▶ Exercise requirements
Of all the lines in the entries below, give again exactly those starting at the line containing "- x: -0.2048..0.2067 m" and ending at the line containing "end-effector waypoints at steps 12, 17", both ends included, and no others.

▶ Available data
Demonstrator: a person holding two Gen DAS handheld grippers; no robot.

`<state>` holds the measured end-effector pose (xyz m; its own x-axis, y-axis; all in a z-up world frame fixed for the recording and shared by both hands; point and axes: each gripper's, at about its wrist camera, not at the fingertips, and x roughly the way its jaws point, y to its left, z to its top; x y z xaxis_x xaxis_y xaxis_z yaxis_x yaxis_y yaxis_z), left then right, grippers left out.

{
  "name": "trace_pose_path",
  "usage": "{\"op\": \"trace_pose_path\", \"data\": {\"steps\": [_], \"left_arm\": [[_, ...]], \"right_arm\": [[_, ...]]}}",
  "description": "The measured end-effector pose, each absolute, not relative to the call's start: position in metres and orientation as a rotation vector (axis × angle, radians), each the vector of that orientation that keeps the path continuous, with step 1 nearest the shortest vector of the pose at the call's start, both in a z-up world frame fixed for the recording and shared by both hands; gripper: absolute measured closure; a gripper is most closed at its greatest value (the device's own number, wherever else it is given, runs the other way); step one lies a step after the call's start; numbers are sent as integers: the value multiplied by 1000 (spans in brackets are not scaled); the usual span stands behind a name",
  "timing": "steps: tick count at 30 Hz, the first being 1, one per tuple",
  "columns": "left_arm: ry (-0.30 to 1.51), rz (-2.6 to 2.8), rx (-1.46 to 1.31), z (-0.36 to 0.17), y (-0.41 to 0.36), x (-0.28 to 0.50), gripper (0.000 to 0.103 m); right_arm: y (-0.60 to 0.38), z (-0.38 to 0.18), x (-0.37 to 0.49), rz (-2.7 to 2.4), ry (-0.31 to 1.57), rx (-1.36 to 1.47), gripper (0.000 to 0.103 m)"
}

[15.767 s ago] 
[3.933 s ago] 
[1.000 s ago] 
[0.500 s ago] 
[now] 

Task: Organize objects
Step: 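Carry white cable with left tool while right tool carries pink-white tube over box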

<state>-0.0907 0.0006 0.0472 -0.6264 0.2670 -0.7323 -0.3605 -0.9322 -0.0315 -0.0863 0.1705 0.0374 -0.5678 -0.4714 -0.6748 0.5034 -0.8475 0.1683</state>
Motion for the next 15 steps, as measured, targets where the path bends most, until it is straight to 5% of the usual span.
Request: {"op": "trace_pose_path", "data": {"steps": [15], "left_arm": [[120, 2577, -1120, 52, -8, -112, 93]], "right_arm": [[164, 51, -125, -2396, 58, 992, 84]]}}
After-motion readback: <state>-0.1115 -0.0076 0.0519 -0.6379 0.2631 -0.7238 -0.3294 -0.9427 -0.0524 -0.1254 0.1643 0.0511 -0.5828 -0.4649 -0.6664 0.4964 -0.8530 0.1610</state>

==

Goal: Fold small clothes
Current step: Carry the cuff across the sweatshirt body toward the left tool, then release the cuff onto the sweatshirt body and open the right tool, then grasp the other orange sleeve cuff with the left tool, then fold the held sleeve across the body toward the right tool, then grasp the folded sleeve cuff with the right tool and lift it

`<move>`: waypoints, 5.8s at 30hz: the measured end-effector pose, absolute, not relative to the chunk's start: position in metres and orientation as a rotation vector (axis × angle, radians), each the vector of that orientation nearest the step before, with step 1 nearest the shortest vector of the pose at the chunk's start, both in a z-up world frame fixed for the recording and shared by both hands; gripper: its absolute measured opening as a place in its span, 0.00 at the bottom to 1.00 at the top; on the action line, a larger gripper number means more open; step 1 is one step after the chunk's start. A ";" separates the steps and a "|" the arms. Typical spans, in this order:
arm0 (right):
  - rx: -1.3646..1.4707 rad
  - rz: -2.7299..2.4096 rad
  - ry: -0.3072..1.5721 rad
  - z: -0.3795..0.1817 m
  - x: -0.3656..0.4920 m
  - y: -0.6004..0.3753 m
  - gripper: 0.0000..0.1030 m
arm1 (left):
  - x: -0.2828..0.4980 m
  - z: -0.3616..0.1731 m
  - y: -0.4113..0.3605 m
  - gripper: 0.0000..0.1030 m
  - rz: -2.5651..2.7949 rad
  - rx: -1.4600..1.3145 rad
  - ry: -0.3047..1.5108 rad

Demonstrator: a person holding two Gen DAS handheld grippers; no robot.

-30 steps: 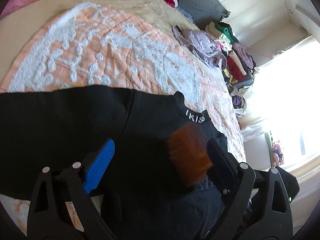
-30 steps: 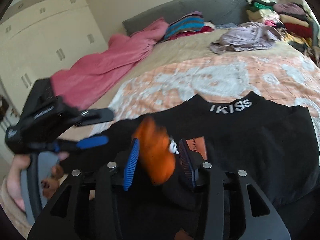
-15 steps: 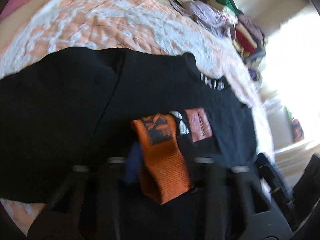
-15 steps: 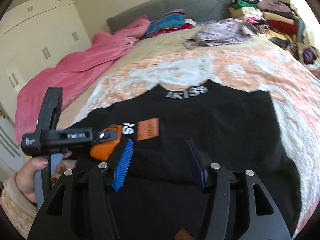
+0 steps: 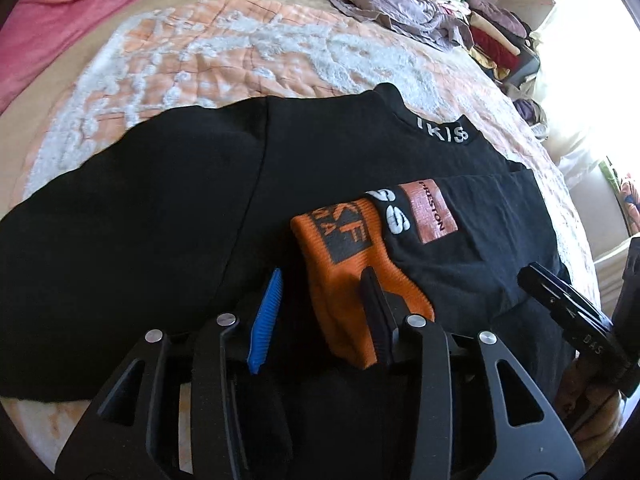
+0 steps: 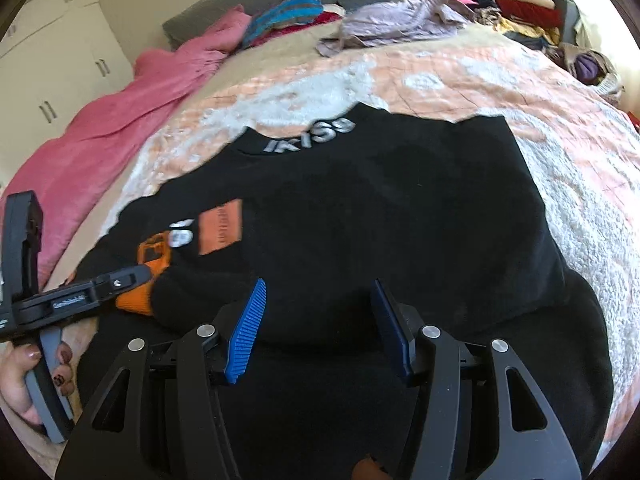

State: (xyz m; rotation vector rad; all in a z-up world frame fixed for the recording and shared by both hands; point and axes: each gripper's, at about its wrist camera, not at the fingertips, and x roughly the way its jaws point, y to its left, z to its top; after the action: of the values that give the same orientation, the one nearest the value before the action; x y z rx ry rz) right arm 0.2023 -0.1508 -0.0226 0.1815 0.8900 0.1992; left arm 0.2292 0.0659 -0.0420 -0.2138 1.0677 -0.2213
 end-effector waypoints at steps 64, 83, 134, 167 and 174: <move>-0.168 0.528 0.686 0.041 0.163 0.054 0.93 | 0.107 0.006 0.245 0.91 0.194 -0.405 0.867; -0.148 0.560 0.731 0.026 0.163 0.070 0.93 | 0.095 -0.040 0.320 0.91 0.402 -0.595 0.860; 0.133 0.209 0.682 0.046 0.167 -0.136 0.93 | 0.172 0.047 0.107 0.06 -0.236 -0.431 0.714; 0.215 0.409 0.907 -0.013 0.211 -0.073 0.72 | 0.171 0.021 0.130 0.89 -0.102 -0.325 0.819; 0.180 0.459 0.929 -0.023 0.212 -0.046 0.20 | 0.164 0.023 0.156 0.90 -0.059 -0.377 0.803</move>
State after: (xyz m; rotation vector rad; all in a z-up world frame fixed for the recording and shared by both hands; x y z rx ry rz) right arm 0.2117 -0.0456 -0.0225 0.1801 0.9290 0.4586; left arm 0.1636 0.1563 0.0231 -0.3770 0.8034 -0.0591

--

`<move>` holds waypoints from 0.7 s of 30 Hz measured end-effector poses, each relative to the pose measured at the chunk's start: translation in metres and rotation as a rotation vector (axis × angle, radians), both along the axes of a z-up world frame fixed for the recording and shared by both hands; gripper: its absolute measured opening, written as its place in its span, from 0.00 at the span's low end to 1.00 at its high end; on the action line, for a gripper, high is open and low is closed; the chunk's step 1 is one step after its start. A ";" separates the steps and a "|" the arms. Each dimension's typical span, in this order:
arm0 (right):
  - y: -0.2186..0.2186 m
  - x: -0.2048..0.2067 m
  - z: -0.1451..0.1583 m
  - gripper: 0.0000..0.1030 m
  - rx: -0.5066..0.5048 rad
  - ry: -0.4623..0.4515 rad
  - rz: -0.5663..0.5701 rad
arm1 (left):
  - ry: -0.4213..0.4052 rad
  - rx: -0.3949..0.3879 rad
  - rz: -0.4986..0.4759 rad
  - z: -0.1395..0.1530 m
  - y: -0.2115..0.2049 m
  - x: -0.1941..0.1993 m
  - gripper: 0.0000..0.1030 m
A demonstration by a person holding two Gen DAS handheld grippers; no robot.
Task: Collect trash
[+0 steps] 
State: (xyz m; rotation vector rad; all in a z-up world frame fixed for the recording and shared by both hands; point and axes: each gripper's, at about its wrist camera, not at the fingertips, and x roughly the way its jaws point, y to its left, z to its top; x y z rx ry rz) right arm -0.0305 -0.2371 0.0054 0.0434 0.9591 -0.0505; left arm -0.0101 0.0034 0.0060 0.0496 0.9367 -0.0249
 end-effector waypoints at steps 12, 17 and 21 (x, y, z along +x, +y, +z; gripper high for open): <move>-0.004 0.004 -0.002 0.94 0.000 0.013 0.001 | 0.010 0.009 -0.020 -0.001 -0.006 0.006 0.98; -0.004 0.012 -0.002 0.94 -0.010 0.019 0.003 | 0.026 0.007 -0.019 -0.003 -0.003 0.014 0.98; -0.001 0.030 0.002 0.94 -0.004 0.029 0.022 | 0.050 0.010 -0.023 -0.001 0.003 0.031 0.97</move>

▶ Problem solution
  - x: -0.2048..0.2067 m
  - z: -0.1451..0.1583 m
  - gripper: 0.0000..0.1030 m
  - rx: -0.5066..0.5048 rad
  - ry: -0.4623..0.4515 rad
  - rz: -0.5663..0.5701 rad
arm1 (left):
  - ry: -0.4213..0.4052 rad
  - rx: -0.3949..0.3879 rad
  - rz: -0.4986..0.4759 rad
  - z: -0.1395..0.1530 m
  - y: -0.2115..0.2049 m
  - x: -0.1941..0.1993 m
  - gripper: 0.0000..0.1030 m
A demonstration by a person holding two Gen DAS handheld grippers; no robot.
Task: Collect trash
[+0 steps] 
State: (xyz m; rotation vector rad; all in a z-up world frame fixed for the recording and shared by both hands; point and axes: each gripper's, at about its wrist camera, not at the fingertips, and x roughly the way its jaws point, y to its left, z to its top; x y z rx ry rz) right arm -0.0305 -0.2371 0.0054 0.0434 0.9591 -0.0505; left arm -0.0101 0.0034 0.0060 0.0496 0.9367 -0.0249
 end-effector waypoints at steps 12, 17 and 21 (x, y, z along +x, +y, +z; gripper high for open): <move>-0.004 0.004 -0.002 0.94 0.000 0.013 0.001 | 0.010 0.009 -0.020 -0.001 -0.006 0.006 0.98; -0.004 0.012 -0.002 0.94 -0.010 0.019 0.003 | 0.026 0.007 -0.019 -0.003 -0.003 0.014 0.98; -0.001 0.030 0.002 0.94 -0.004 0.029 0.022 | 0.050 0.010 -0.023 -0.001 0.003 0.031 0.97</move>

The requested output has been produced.